(WHAT YOU HAVE TO DO): Only the lines from the top of the listing below through the line containing "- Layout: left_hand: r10" should be output, exactly and with no pictures.
════════════════
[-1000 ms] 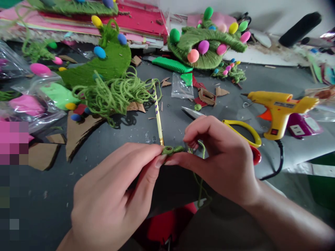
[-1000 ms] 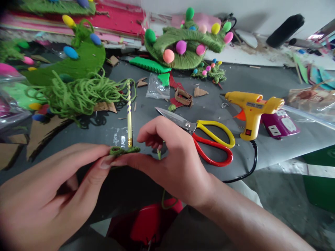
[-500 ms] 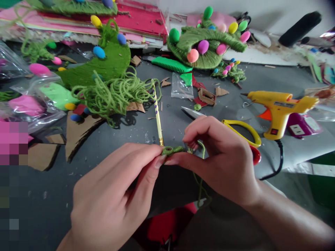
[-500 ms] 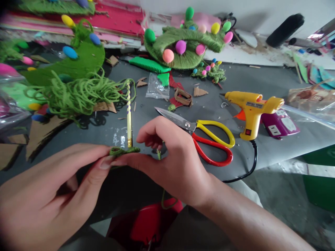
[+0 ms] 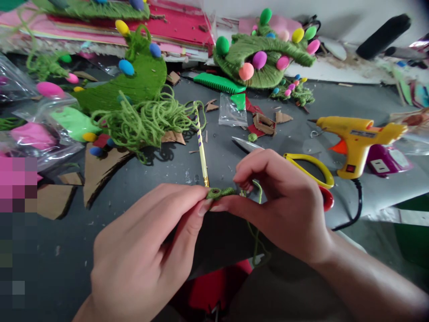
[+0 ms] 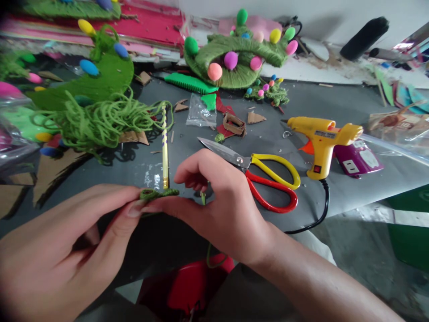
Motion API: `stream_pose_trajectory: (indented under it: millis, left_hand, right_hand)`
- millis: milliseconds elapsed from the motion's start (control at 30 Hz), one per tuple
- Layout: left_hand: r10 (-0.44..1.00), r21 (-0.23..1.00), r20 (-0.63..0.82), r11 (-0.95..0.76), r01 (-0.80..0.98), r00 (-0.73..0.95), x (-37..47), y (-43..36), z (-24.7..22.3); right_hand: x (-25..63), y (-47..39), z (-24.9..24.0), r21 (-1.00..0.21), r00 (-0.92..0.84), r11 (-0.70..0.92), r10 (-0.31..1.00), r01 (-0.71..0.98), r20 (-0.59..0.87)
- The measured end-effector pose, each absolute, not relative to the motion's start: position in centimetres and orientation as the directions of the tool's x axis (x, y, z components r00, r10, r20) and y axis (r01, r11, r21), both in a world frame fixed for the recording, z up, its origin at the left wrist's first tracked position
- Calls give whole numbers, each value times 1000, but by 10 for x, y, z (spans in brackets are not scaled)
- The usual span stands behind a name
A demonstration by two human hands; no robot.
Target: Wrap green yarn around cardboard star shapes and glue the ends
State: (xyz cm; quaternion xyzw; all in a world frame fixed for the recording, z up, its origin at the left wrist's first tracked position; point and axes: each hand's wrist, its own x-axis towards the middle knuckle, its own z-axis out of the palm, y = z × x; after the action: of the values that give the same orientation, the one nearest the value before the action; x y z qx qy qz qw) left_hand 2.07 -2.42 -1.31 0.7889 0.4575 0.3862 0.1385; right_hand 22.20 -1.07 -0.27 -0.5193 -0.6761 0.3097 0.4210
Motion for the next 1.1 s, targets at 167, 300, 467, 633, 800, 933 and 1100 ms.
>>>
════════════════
(PROBLEM SOLUTION):
[-1000 ms] 
[-1000 ms] 
[-500 ms] 
[-500 ms] 
[+0 ms] 
[+0 ms] 
Motion API: `stream_pose_trajectory: (indented under it: millis, left_hand, right_hand)`
- millis: milliseconds elapsed from the motion's start (control at 30 Hz), one per tuple
- Layout: left_hand: r10 (-0.44..1.00), r21 (-0.23..1.00), r20 (-0.63..0.82), r11 (-0.95..0.76), r01 (-0.80..0.98), r00 (-0.73..0.95), x (-37..47), y (-43..36), z (-24.7..22.3); right_hand: x (-25..63), y (-47..39), z (-24.9..24.0), r21 (-1.00..0.21), r00 (-0.92..0.84), r11 (-0.70..0.92), r10 (-0.31..1.00), r01 (-0.71..0.98), r20 (-0.59..0.87)

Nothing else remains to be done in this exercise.